We have developed a system tool dedicated to muscle transcriptome data. This system comprises a collection of microarray data as well as a query tool. This latter allows the user to extract similar clusters of co-expressed genes from the database, using an input gene list. Common and relevant gene signatures can thus be searched more easily. The dedicated database consists in a large compendium of public data (more than 500 data sets) related to muscle (skeletal and heart). These studies included seven different animal species from invertebrates (Drosophila melanogaster, Caenorhabditis elegans) and vertebrates (Homo sapiens, Mus musculus, Rattus norvegicus, Canis familiaris, Gallus gallus). After a renormalization step, clusters of co-expressed genes were identified in each dataset. The lists of co-expressed genes were annotated using a unified re-annotation procedure. These gene lists were compared to find significant overlaps between studies.
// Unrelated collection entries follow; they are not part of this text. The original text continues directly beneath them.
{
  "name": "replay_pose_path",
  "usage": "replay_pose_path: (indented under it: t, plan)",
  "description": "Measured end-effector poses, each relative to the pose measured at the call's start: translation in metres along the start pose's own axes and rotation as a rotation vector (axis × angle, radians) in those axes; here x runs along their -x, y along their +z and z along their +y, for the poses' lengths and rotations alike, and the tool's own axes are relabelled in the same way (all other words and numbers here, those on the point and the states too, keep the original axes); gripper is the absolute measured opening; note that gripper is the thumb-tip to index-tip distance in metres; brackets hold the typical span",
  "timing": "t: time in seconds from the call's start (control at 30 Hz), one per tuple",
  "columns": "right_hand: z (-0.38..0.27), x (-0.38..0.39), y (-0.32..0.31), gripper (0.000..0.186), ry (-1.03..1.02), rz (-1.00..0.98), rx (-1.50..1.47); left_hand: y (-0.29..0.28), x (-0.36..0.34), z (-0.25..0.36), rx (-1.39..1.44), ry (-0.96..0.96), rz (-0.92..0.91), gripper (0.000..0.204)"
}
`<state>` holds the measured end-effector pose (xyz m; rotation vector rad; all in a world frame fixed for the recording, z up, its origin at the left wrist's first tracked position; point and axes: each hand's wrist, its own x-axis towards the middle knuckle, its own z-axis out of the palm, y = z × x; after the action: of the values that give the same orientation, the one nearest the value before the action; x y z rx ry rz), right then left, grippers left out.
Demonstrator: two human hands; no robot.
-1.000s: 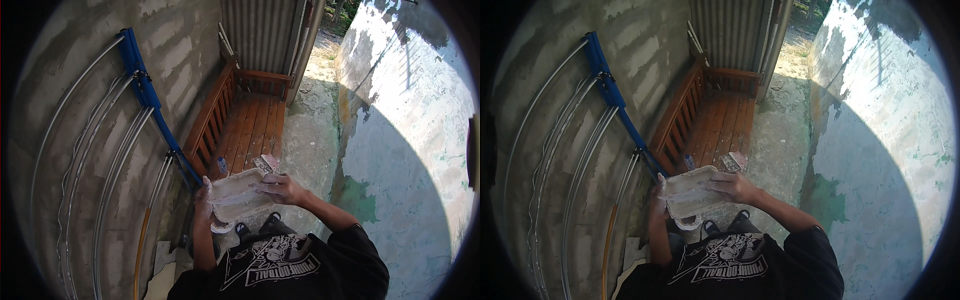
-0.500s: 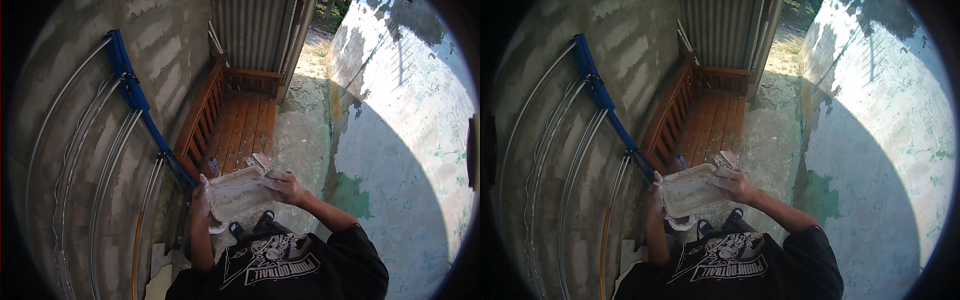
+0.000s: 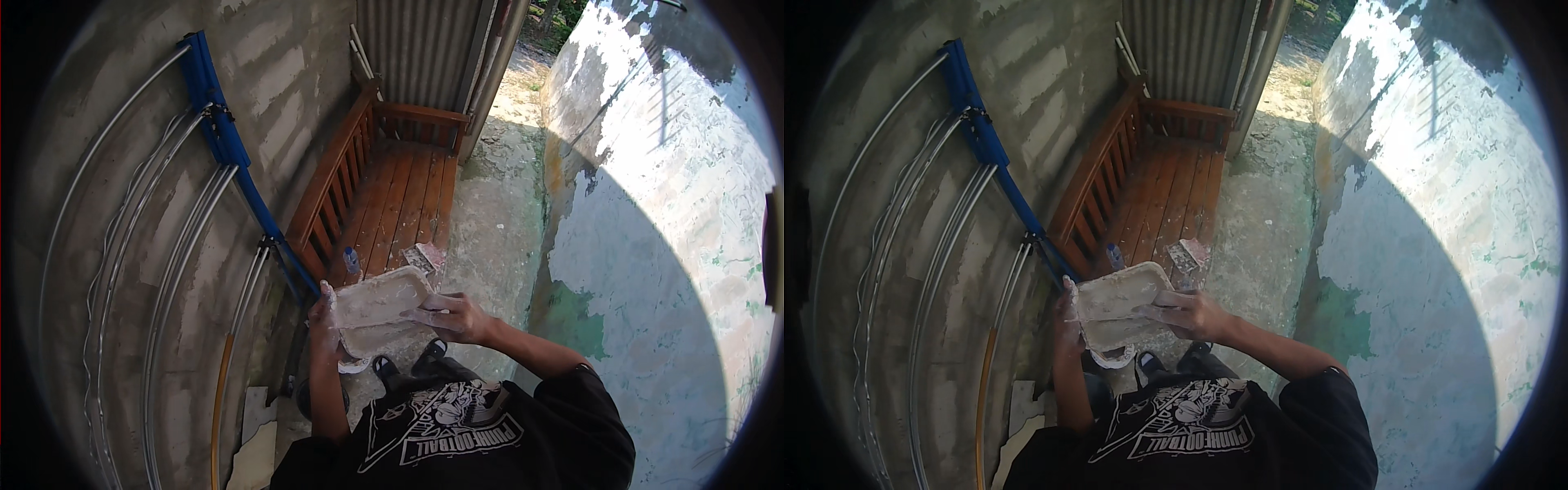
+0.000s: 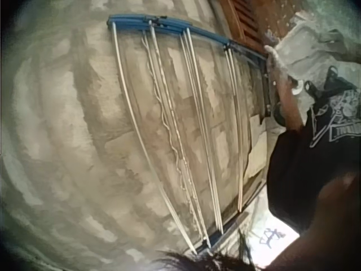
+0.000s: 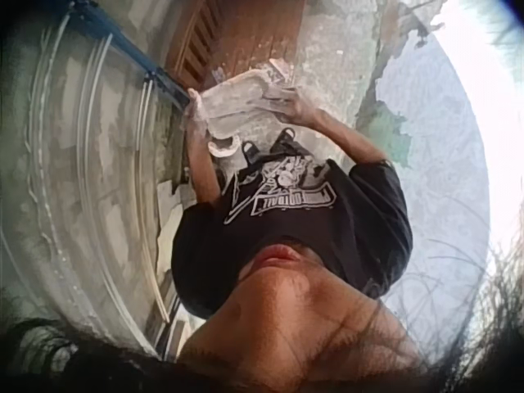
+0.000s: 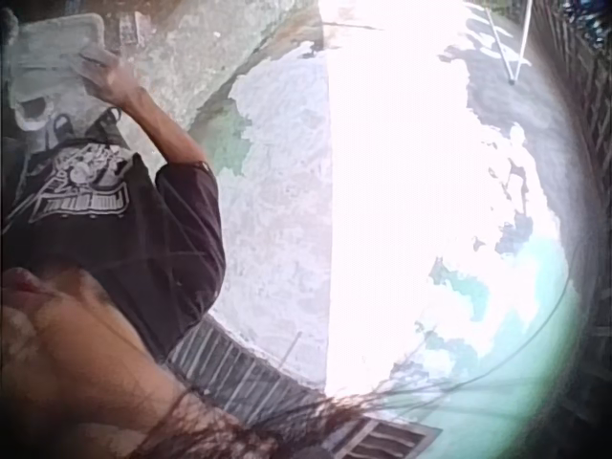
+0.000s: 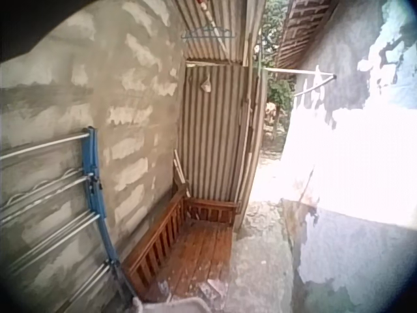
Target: Applying plaster or putty to an outdoor wall using a spatula.
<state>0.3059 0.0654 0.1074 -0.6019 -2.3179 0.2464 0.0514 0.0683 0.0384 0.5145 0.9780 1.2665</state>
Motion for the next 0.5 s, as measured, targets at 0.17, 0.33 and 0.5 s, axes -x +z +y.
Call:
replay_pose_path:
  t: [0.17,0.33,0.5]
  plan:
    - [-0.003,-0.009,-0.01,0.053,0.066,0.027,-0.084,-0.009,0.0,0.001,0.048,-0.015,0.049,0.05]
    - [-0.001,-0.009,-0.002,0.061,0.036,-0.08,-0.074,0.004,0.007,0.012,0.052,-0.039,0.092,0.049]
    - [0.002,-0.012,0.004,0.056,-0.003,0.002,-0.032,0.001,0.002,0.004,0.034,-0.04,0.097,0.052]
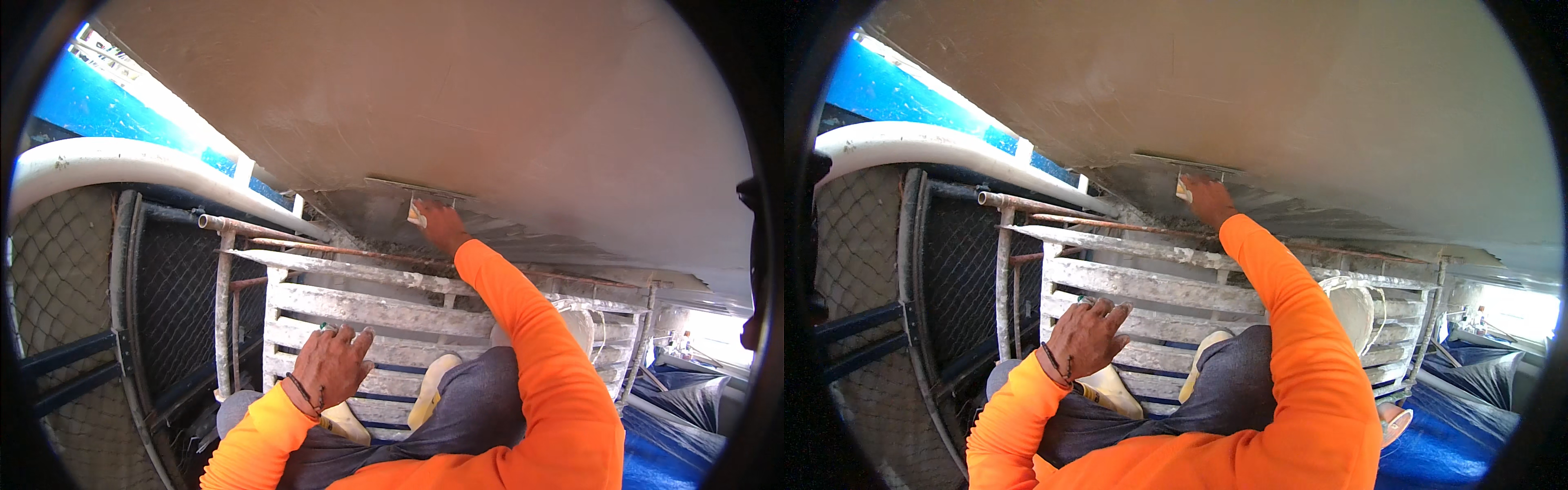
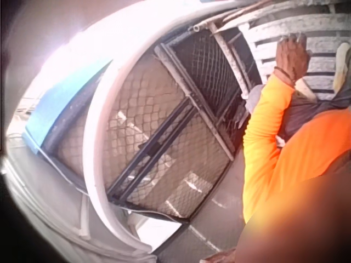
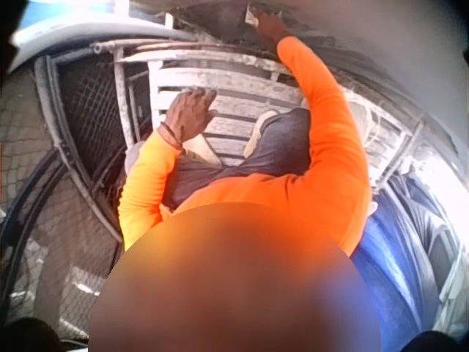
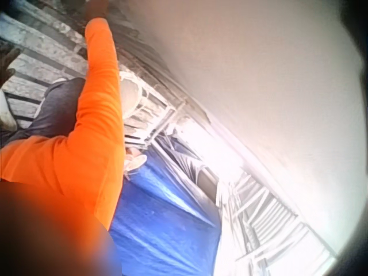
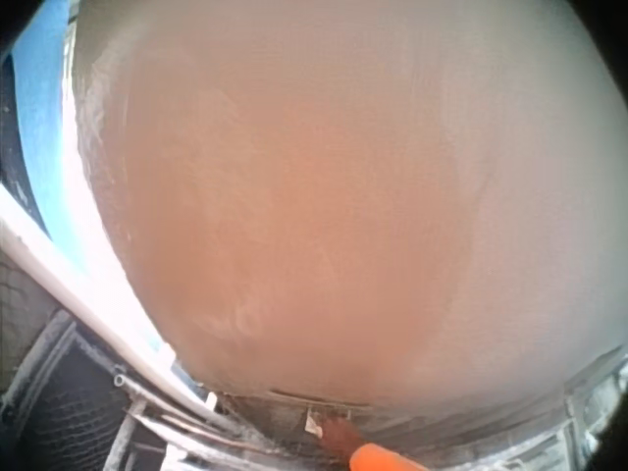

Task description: The person scoops plaster from a bucket onto a hawk and applies it to the ceiling with a trowel, smoothing the surface in repeated strokes. The person works while standing on a scaffold, repeatedly loading the trowel and spreading the plaster across the ceiling area.

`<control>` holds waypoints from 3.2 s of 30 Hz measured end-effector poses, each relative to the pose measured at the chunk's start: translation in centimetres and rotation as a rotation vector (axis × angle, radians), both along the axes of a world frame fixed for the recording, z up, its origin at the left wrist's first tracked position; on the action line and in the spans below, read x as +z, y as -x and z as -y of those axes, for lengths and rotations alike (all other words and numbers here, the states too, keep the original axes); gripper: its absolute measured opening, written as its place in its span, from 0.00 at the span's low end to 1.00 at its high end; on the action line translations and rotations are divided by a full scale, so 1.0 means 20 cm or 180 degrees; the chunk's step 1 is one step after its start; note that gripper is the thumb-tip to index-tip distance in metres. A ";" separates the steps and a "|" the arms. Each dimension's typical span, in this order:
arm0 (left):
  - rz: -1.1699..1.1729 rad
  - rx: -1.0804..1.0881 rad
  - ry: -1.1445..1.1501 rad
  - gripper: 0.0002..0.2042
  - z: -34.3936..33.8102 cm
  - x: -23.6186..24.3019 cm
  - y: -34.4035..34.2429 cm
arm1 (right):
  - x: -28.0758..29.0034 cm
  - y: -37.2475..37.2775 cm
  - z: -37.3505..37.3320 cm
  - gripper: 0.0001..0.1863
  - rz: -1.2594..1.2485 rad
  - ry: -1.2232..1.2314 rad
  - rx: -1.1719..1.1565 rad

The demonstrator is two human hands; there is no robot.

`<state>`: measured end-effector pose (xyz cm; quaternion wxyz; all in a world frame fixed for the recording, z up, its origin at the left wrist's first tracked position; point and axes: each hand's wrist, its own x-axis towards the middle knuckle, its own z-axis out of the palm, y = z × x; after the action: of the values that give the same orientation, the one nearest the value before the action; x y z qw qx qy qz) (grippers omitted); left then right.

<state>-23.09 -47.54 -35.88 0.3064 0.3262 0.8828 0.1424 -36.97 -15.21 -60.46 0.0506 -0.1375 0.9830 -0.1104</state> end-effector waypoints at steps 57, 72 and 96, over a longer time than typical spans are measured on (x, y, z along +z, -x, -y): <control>-0.0366 0.0329 -0.0161 0.24 0.08 0.08 -0.07 | 0.52 0.12 0.12 0.22 0.0658 0.0405 -0.0042; -0.0809 0.0129 -0.0499 0.19 0.08 0.04 -0.12 | 1.84 0.11 0.30 0.19 -0.0117 0.1005 0.0157; -0.0580 -0.0127 -0.0346 0.21 0.03 0.03 -0.10 | 2.36 0.25 0.52 0.25 -0.0712 0.2767 -0.0688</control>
<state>-21.04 -48.14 -35.18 0.2095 0.3714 0.8914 0.1538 -41.96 -25.61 -13.25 -0.1300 -0.0538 0.8536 -0.5015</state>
Applied to this large compendium of data sets, meta-analyses demonstrated that conserved patterns between species could be identified. Focusing on a specific pathology (Duchenne Muscular Dystrophy) we validated results across independent studies and revealed robust biomarkers and new pathways of interest. The meta-analyses performed with MADMuscle show the usefulness of this approach. Our method can be applied to all public transcriptome data.